SUPPLIED MATERIAL section start

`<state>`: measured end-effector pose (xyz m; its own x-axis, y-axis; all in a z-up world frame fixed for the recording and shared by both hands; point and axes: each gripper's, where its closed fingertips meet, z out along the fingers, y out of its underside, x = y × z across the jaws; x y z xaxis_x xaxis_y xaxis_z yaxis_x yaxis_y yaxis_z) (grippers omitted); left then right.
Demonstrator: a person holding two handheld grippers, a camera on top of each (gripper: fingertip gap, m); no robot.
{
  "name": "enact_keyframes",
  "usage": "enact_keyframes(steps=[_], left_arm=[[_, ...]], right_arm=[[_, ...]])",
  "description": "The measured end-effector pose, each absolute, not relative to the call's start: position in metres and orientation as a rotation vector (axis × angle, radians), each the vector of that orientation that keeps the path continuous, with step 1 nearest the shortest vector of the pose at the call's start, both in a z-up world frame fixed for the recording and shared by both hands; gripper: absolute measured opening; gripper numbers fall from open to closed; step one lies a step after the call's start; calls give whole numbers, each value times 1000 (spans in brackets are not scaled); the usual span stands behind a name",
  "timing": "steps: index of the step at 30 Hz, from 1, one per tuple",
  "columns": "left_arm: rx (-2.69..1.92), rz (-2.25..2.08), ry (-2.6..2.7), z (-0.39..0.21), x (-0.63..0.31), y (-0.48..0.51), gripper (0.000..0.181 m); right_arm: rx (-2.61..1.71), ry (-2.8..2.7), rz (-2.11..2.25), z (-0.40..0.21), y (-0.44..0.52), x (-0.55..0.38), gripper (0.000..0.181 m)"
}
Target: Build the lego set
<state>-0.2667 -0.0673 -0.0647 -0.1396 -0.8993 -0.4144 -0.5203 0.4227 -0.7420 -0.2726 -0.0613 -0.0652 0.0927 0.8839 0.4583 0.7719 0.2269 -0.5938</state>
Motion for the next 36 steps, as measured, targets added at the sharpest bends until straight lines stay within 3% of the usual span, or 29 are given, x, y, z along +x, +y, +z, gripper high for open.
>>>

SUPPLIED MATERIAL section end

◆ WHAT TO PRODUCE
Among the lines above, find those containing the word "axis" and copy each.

◆ ANSWER TO THE PROBLEM
`<state>`: measured end-effector pose (xyz m; its own x-axis, y-axis; all in a z-up world frame fixed for the recording and shared by both hands; point and axes: each gripper's, where its closed fingertips meet, z out along the fingers, y out of its underside, x = y × z across the jaws; x y z xaxis_x xaxis_y xaxis_z yaxis_x yaxis_y yaxis_z) (grippers omitted); left then right.
  "description": "The measured end-effector pose, each absolute, not relative to the call's start: position in metres and orientation as a rotation vector (axis × angle, radians), each the vector of that orientation that keeps the path continuous, with step 1 nearest the shortest vector of the pose at the call's start, both in a z-up world frame fixed for the recording and shared by both hands; gripper: absolute measured opening; gripper numbers fall from open to closed; step one lies a step after the call's start; calls give whole numbers, each value times 1000 (spans in brackets are not scaled); the usual span stands behind a name",

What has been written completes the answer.